Activity
What follows is a set of records. Retype them exactly, leaving out the pictures.

══ Data provided ══

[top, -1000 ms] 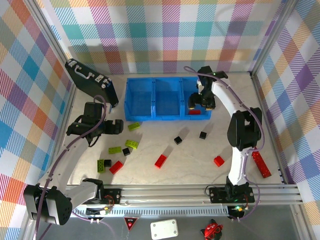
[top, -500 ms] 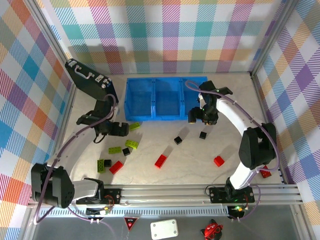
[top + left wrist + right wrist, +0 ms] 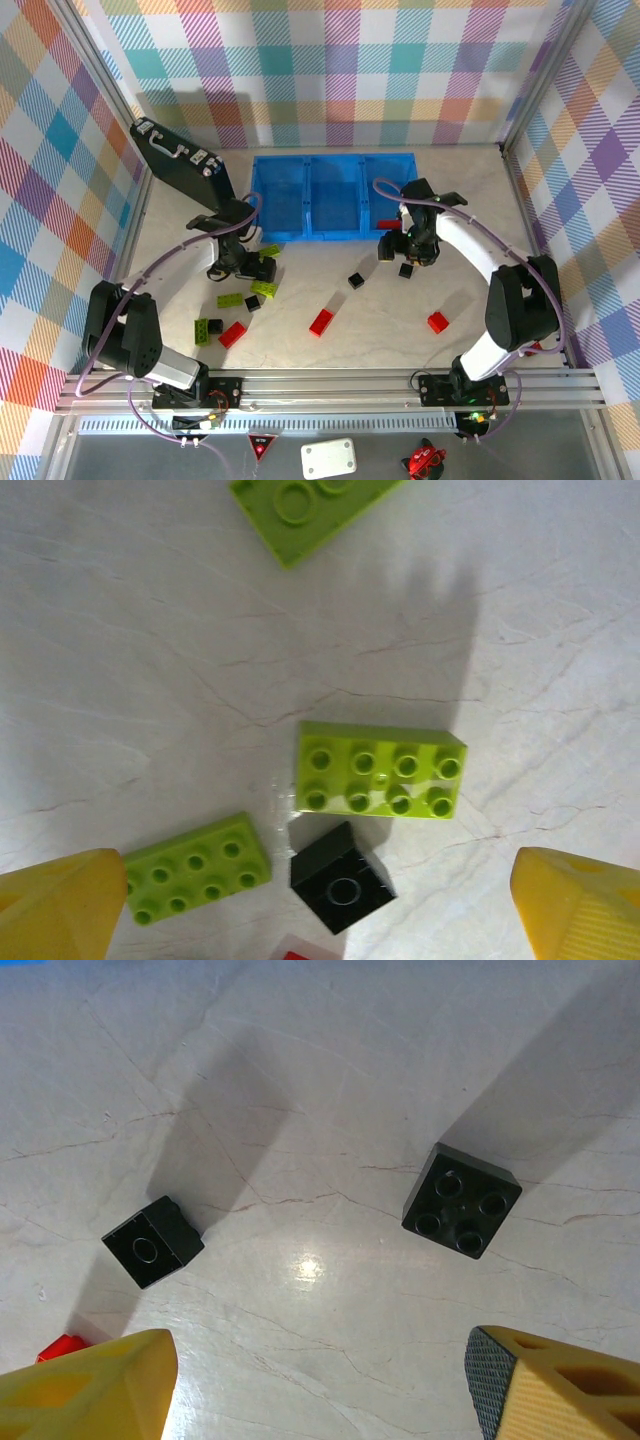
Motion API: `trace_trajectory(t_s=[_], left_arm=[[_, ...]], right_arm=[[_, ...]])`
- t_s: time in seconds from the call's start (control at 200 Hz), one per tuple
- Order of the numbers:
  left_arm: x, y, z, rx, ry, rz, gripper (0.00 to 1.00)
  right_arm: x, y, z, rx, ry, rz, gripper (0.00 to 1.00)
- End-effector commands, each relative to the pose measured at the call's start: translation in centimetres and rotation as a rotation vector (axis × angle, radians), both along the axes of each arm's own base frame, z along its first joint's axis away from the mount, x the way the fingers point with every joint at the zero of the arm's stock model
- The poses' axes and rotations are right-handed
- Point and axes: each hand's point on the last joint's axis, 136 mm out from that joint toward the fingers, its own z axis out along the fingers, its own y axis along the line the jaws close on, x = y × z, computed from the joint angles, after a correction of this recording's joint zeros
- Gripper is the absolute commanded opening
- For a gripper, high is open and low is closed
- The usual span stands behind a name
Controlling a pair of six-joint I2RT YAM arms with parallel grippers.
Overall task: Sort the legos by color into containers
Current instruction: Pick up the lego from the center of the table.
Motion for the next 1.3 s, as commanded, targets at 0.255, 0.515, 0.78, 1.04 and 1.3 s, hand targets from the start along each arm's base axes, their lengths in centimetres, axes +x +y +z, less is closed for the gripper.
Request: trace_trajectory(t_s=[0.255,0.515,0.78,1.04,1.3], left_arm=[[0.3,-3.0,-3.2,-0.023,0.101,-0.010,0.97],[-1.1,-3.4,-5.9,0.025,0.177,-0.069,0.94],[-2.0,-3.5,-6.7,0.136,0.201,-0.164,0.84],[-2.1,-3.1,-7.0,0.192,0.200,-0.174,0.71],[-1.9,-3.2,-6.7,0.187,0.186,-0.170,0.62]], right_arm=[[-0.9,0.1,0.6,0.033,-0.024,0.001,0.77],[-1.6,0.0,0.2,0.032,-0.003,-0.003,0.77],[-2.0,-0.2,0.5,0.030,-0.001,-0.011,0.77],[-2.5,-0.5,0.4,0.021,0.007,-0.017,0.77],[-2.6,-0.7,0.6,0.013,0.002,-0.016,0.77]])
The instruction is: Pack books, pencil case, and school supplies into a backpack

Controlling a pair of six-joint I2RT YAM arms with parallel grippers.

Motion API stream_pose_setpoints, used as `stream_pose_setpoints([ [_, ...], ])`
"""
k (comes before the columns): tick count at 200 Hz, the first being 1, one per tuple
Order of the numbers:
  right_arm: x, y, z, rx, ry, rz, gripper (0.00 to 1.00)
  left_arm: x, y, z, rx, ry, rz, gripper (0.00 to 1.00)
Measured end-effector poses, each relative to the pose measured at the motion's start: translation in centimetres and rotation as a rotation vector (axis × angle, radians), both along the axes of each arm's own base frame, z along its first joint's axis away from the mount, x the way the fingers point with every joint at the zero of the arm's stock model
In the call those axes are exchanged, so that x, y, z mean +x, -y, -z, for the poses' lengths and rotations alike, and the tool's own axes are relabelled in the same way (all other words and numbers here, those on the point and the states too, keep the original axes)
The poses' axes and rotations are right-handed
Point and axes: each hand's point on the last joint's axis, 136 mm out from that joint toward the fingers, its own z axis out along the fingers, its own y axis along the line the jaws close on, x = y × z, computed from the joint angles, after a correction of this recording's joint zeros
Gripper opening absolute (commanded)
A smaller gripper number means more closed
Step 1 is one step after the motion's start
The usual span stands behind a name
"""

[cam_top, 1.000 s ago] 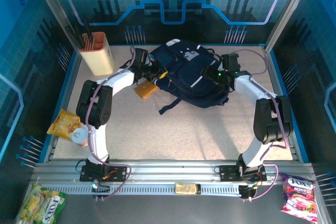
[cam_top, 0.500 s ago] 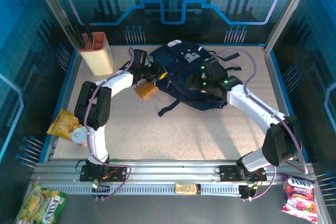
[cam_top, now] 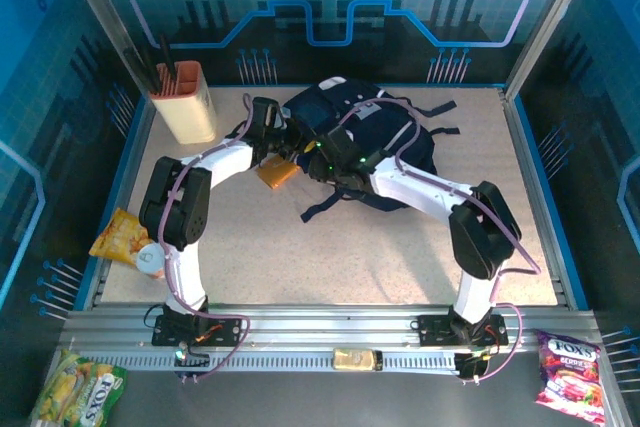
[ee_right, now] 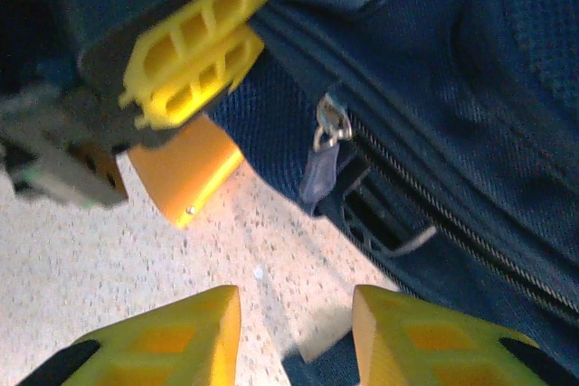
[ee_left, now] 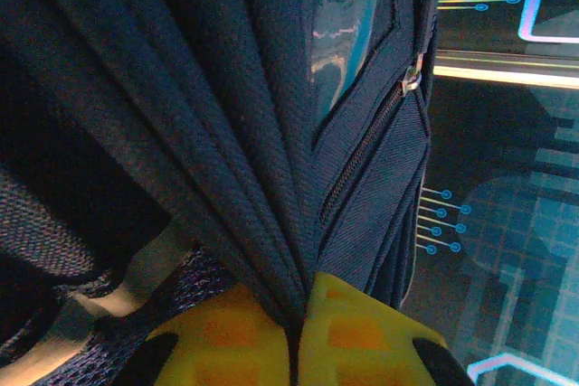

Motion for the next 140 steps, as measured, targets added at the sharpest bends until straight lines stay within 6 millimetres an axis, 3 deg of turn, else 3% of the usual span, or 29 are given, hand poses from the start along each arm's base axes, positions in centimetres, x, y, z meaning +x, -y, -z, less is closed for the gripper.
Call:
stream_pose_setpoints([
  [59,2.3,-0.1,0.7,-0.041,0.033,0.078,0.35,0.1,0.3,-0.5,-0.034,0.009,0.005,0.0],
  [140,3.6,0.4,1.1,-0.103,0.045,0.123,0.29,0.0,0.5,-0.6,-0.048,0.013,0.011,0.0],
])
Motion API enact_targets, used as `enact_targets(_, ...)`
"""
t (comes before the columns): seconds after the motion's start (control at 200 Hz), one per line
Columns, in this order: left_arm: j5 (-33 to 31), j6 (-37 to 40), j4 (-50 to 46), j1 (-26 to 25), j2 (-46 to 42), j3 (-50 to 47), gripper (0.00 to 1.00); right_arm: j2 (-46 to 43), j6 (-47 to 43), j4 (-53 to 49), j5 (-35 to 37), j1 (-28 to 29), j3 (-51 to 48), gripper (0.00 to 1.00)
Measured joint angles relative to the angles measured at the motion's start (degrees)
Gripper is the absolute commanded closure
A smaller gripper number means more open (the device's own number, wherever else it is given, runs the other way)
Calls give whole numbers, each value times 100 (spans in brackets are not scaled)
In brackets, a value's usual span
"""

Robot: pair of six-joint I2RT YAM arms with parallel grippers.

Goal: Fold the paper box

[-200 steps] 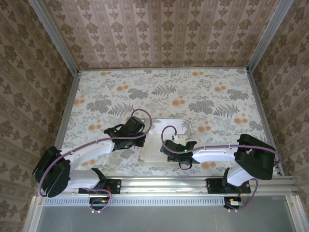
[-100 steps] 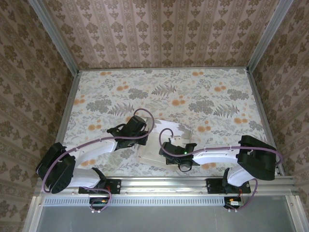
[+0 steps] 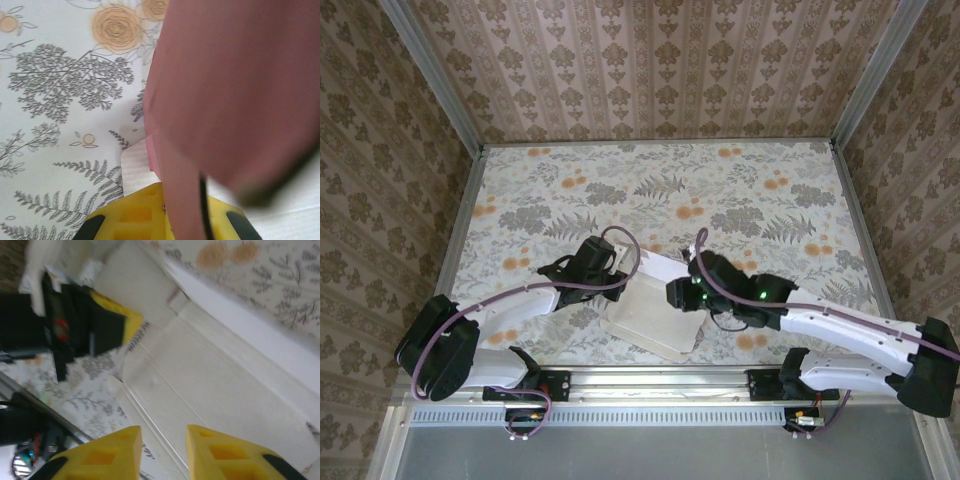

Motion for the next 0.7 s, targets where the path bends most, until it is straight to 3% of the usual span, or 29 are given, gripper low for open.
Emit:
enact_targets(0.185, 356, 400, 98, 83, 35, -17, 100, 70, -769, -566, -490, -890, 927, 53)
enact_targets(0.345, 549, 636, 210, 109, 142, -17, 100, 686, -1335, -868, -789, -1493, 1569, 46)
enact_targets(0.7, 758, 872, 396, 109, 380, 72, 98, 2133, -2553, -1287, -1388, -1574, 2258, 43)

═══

Your response
[top, -1000 ms] 
[top, -500 ms] 
[top + left wrist + right wrist, +0 ms] 
Motion API: `trace_trajectory(t_s=[_], left_arm=[[_, ...]], right_arm=[[_, ...]])`
- t_s: time in seconds from the call's start (control at 200 Hz), one per tuple
- Order of the numbers:
  left_arm: x, y, z, rx, ry, rz, gripper (0.00 to 1.00)
  right_arm: x, y, z, rx, ry, rz, gripper (0.00 to 1.00)
- End-effector commands, each relative to the pose measured at the call's start: translation in centimetres and rotation as a rotation vector (axis × angle, radians), both along the axes of each arm's own base frame, z along its first joint's axis away from the mount, x the way the fingers point with every joint at the zero of the arm's stock model
- The poses' axes and rotations are right-handed
- Point and axes: each hand's point on the last joint's axis, 136 mm out from that joint toward the fingers, its own z axis out along the fingers, its own y axis along the line the jaws close on, x = y × z, computed from the joint angles, after a correction of this recording's joint zeros
- Gripper is the absolute commanded opening
- For a gripper, high is open and low is closed
- The usual span stands behind a name
Controlling a pair of six-joint I2RT YAM arms with parallel grippers.
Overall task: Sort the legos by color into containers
Current instruction: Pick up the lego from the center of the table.
Motion for the next 1.3 s, as commanded, targets at 0.255, 0.515, 0.78, 1.04 and 1.3 s, hand targets from the start along each arm's base axes, their lengths in centimetres, axes +x +y +z, less is closed for the gripper.
Request: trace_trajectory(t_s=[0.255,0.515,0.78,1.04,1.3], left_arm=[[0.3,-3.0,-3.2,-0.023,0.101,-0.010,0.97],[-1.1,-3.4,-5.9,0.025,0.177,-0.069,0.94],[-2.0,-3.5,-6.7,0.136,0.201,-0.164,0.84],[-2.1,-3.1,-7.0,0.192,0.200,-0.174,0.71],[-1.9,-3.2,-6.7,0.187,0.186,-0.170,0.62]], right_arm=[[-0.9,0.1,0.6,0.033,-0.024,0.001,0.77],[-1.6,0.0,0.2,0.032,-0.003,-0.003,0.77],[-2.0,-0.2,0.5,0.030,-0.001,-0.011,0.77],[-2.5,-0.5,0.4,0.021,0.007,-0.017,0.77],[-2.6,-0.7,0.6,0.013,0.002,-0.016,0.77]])
The instruction is: Pack books, pencil case, and school supplies into a backpack

Controlling a pair of six-joint I2RT YAM arms with parallel grippers.

Motion API stream_pose_setpoints, used as `stream_pose_setpoints([ [_, ...], ])`
"""
k (comes before the columns): tick count at 200 Hz, the first being 1, one per tuple
Order of the numbers:
  right_arm: x, y, z, rx, ry, rz, gripper (0.00 to 1.00)
  left_arm: x, y, z, rx, ry, rz, gripper (0.00 to 1.00)
Measured end-effector poses, each relative to the pose measured at the motion's start: translation in centimetres and rotation as a rotation vector (axis × angle, radians), both along the axes of each arm's own base frame, z along its first joint's axis away from the mount, x the way the fingers point with every joint at the zero of the arm's stock model
In the call those axes are exchanged, so that x, y, z mean +x, -y, -z, for the poses' lengths and rotations alike, and the tool's own axes are relabelled in the same way (all other words and numbers here, those on the point and the states too, keep the original axes)
The poses' axes and rotations are right-handed
Point and axes: each hand's point on the last joint's axis, 136 mm out from that joint toward the fingers, its own z axis out along the fingers, its own y axis along the line the jaws close on, x = y × z, computed from the joint angles, after a correction of this recording's joint zeros
Gripper opening absolute (commanded)
A smaller gripper number means more closed
Step 1 is one step after the motion's start
The usual span stands behind a name
"""

[cam_top, 1.000 s ago] 
[cam_top, 0.500 s ago] 
[cam_top, now] 
[ee_right, now] 
[ee_left, now] 

Motion for the next 140 steps, as measured, targets added at the sharpest bends until straight lines stay within 6 millimetres an axis, 3 deg of turn, else 3% of the usual span, or 29 are given, hand poses from the start along each arm's base axes, positions in centimetres, x, y, z meaning +x, -y, -z, less is closed for the gripper.
Call:
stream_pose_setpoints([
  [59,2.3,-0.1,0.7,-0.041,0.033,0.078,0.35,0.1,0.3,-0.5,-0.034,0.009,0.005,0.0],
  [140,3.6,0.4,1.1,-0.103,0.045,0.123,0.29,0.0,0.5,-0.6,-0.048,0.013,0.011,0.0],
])
Motion API enact_targets, used as `enact_targets(_, ...)`
"""
t (comes before the columns): seconds after the motion's start (control at 200 Hz), one per line
Columns, in this order: left_arm: j5 (-33 to 31), j6 (-37 to 40), j4 (-50 to 46), j1 (-26 to 25), j2 (-46 to 42), j3 (-50 to 47), gripper (0.00 to 1.00); right_arm: j2 (-46 to 43), j6 (-47 to 43), j4 (-53 to 49), j5 (-35 to 37), j1 (-28 to 29), j3 (-51 to 48), gripper (0.00 to 1.00)
Measured joint angles relative to the angles measured at the motion's start (degrees)
Gripper is the absolute commanded closure
A smaller gripper number means more open (the device's own number, wherever else it is given, runs the other way)
Calls give whole numbers, each value times 100 (spans in brackets are not scaled)
In brackets, a value's usual span
"""

Robot: pair of six-joint I2RT YAM arms with parallel grippers.

Goal: Fold the paper box

[-200 steps] 
[-100 steps] 
[+0 steps] 

Motion for the next 0.7 s, targets where the path bends most, until it is straight to 3% of the usual span, or 29 are given, gripper low for open.
Emit:
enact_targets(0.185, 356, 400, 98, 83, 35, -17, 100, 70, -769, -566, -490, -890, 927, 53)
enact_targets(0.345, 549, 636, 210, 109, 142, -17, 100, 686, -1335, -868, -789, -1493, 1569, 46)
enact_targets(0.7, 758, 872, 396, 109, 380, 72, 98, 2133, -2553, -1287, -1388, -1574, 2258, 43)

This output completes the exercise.